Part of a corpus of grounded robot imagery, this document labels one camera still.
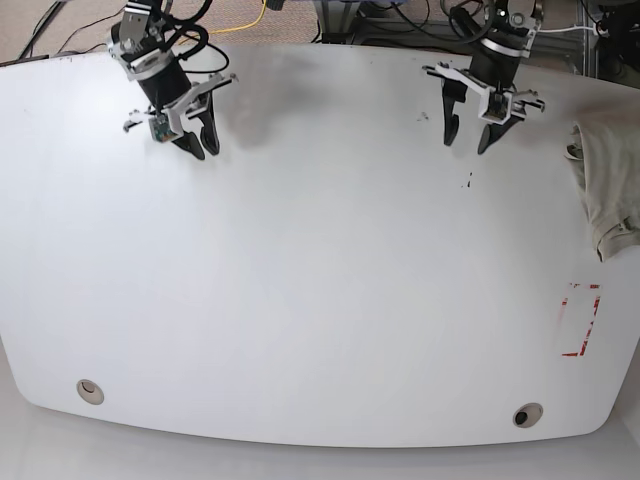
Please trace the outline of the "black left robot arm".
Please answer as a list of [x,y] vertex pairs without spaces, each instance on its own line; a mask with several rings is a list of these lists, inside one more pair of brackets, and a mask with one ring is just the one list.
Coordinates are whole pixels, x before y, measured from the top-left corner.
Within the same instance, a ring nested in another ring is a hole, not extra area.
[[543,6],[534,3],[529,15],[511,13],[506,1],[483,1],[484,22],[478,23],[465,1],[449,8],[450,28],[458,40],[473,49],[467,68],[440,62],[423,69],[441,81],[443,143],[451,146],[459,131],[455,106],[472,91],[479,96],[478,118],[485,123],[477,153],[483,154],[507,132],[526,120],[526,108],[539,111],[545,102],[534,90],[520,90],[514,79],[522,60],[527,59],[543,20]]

...

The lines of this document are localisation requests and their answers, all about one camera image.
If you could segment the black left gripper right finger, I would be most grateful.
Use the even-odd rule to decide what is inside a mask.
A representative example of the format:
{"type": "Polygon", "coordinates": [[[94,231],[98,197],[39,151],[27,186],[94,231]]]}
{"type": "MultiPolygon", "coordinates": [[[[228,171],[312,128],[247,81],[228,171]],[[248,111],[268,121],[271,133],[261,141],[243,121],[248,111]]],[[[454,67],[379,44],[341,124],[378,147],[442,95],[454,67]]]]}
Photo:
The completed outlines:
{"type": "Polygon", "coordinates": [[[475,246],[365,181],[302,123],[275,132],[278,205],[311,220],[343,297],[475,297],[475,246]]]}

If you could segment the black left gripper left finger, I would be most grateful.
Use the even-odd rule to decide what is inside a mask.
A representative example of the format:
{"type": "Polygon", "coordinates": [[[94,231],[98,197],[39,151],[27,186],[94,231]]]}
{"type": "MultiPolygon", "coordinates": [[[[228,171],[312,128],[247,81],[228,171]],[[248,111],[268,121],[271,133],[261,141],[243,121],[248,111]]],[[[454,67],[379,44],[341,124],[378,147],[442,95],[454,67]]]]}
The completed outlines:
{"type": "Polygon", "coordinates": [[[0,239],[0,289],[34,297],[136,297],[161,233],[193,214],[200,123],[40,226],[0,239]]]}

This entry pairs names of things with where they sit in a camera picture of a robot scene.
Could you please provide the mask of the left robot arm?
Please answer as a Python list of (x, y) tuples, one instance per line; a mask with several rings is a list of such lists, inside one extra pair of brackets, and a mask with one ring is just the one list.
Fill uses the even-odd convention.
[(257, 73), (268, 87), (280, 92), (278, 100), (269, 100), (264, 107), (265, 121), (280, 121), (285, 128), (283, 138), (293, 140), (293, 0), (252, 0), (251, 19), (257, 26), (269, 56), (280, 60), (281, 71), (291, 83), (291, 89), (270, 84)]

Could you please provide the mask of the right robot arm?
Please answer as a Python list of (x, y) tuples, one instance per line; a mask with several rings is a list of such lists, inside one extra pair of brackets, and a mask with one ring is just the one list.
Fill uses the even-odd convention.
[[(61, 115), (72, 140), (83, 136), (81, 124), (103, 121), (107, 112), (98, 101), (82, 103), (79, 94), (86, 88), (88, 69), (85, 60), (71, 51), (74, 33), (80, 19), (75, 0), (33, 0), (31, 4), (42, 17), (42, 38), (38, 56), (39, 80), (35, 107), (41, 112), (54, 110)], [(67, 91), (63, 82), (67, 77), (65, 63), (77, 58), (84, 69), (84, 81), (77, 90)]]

...

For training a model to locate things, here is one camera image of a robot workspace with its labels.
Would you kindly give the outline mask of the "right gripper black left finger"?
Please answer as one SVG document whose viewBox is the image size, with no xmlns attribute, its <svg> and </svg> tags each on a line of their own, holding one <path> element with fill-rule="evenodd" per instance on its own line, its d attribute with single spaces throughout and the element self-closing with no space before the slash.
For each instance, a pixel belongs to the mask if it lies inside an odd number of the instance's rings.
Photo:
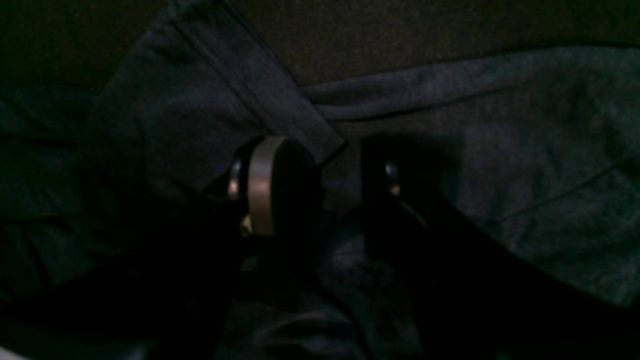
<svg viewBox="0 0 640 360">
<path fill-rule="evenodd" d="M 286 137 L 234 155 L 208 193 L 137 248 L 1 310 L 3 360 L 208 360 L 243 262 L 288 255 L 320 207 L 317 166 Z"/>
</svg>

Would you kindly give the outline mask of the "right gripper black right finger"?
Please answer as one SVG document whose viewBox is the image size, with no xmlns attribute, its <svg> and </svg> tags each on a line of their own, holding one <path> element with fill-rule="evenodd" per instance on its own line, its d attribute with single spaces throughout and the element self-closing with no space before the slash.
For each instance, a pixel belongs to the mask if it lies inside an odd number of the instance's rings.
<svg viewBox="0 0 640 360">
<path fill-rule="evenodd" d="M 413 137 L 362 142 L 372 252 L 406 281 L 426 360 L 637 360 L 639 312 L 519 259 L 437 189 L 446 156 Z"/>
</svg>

→ **What you need to do**: Output only the stretch above from the line with "Part of a corpus" through the line with "Coordinates are whole", reproduced exactly. Exclude pictures.

→ **Exercise answer**:
Part of a corpus of grounded robot imagery, this document labels one camera still.
Please trace the outline of the "black left robot arm".
Please answer as a list of [x,y] vertex pairs without spaces, each instance on its own line; a mask with several rings is a list of these lists, inside one more pair of brackets, and a mask with one ring is just the one list.
Coordinates are whole pixels, x before y, measured from the top-left corner.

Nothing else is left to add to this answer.